Instructions for the task: Whenever a line in the data contains "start", show that line.

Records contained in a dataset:
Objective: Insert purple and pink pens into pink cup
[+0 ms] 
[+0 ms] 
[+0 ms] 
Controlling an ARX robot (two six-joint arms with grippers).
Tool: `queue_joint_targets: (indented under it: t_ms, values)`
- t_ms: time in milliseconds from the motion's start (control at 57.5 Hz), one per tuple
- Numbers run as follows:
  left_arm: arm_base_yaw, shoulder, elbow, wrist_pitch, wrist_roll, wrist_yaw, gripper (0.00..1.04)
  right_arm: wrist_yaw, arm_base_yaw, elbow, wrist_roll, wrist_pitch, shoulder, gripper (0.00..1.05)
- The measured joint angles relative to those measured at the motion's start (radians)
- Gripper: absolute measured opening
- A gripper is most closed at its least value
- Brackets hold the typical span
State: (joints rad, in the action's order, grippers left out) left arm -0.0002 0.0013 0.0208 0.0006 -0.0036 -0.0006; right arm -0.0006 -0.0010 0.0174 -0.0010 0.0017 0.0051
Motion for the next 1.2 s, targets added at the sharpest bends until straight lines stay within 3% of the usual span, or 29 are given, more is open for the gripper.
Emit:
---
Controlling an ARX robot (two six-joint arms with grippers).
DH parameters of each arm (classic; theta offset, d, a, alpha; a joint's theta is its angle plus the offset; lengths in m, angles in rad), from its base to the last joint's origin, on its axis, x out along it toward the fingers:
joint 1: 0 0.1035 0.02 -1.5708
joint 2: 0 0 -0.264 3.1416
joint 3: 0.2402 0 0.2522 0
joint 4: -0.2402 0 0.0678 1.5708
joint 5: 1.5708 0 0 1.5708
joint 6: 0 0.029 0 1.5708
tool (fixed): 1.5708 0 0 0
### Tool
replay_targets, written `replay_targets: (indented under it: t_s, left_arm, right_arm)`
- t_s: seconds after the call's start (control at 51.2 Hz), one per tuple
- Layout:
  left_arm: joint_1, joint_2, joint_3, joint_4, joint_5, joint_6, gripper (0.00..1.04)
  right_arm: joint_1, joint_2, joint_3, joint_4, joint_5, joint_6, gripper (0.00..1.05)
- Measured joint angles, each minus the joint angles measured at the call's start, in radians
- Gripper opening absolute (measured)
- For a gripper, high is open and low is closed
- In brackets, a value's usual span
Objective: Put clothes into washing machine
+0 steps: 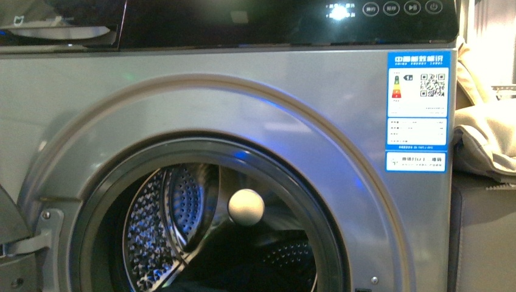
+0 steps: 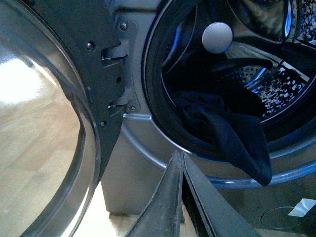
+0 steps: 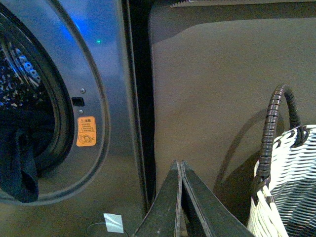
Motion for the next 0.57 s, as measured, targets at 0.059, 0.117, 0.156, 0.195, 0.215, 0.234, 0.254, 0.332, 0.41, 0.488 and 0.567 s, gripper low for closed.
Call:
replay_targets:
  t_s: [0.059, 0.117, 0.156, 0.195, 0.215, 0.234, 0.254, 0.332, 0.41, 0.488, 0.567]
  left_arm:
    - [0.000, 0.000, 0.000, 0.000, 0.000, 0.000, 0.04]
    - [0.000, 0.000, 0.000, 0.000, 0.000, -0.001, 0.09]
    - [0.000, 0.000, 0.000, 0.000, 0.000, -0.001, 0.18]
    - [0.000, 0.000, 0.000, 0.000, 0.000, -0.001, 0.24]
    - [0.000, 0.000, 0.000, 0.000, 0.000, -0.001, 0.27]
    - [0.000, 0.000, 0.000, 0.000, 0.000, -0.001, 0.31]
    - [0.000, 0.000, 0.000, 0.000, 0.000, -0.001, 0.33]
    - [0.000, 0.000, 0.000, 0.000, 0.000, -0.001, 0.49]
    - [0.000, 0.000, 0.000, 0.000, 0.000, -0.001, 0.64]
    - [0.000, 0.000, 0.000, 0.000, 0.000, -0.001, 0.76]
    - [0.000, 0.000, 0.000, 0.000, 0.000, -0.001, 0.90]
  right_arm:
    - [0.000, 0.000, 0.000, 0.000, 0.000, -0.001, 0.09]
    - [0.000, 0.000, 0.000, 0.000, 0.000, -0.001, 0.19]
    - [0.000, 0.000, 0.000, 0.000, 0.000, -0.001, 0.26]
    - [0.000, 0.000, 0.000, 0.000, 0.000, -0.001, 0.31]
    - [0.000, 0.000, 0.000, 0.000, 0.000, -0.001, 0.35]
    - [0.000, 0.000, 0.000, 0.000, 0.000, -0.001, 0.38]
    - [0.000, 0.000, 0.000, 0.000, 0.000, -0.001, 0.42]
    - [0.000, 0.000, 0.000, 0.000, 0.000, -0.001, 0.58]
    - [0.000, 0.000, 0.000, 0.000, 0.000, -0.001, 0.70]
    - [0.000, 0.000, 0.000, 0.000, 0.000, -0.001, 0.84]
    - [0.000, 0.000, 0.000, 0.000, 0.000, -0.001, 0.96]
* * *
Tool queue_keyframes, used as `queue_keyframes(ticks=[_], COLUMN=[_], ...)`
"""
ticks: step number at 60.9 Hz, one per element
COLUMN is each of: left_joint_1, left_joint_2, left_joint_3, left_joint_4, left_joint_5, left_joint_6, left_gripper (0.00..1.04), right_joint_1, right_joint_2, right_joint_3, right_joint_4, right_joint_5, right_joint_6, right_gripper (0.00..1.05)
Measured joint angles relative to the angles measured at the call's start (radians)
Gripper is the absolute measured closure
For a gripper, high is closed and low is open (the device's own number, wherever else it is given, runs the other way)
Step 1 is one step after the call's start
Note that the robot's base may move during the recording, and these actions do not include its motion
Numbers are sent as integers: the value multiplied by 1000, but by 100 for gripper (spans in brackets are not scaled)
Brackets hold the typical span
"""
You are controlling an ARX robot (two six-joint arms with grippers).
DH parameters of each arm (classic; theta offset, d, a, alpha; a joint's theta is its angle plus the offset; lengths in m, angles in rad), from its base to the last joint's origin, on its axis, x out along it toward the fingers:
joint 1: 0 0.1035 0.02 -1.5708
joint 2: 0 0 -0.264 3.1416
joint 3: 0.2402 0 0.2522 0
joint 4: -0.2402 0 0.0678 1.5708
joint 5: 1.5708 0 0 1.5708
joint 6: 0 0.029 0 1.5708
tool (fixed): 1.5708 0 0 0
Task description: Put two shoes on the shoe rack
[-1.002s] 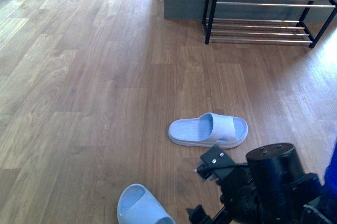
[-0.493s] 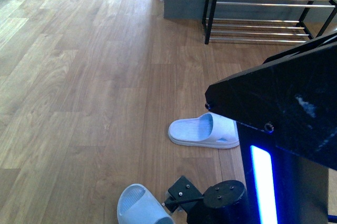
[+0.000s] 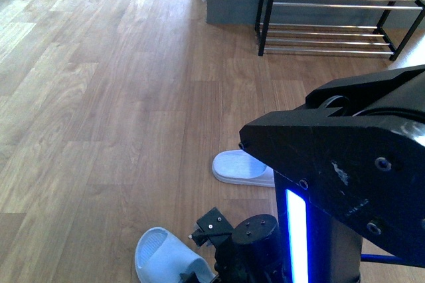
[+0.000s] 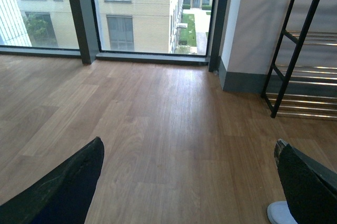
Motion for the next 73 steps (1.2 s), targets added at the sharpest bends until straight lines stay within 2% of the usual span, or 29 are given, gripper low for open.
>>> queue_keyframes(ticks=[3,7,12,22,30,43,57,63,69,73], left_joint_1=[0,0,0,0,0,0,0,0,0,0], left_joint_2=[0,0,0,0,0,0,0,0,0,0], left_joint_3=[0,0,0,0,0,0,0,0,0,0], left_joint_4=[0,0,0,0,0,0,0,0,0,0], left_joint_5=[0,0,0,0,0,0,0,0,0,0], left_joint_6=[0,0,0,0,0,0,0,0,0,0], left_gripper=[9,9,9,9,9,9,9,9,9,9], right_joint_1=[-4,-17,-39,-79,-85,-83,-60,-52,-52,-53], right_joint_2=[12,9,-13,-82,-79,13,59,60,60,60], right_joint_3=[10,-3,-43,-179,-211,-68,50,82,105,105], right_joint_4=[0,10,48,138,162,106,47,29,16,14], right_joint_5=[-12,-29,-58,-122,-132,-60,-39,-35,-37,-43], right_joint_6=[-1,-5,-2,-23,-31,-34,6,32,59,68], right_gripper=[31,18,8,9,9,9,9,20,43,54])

Output below:
- t_ms: time in milliseconds from the motion's start (control at 57.5 Hz), one per tuple
- The measured joint angles relative to those measured at the motion's start (radians)
- t_s: seconds after the call's start (control at 51.2 Hz), one per tuple
- Measured joint angles, each minus the joint angles measured at the call's start, in radians
Measured joint angles relative to the angles measured at the call's start (radians)
Step 1 is one step after the call's start

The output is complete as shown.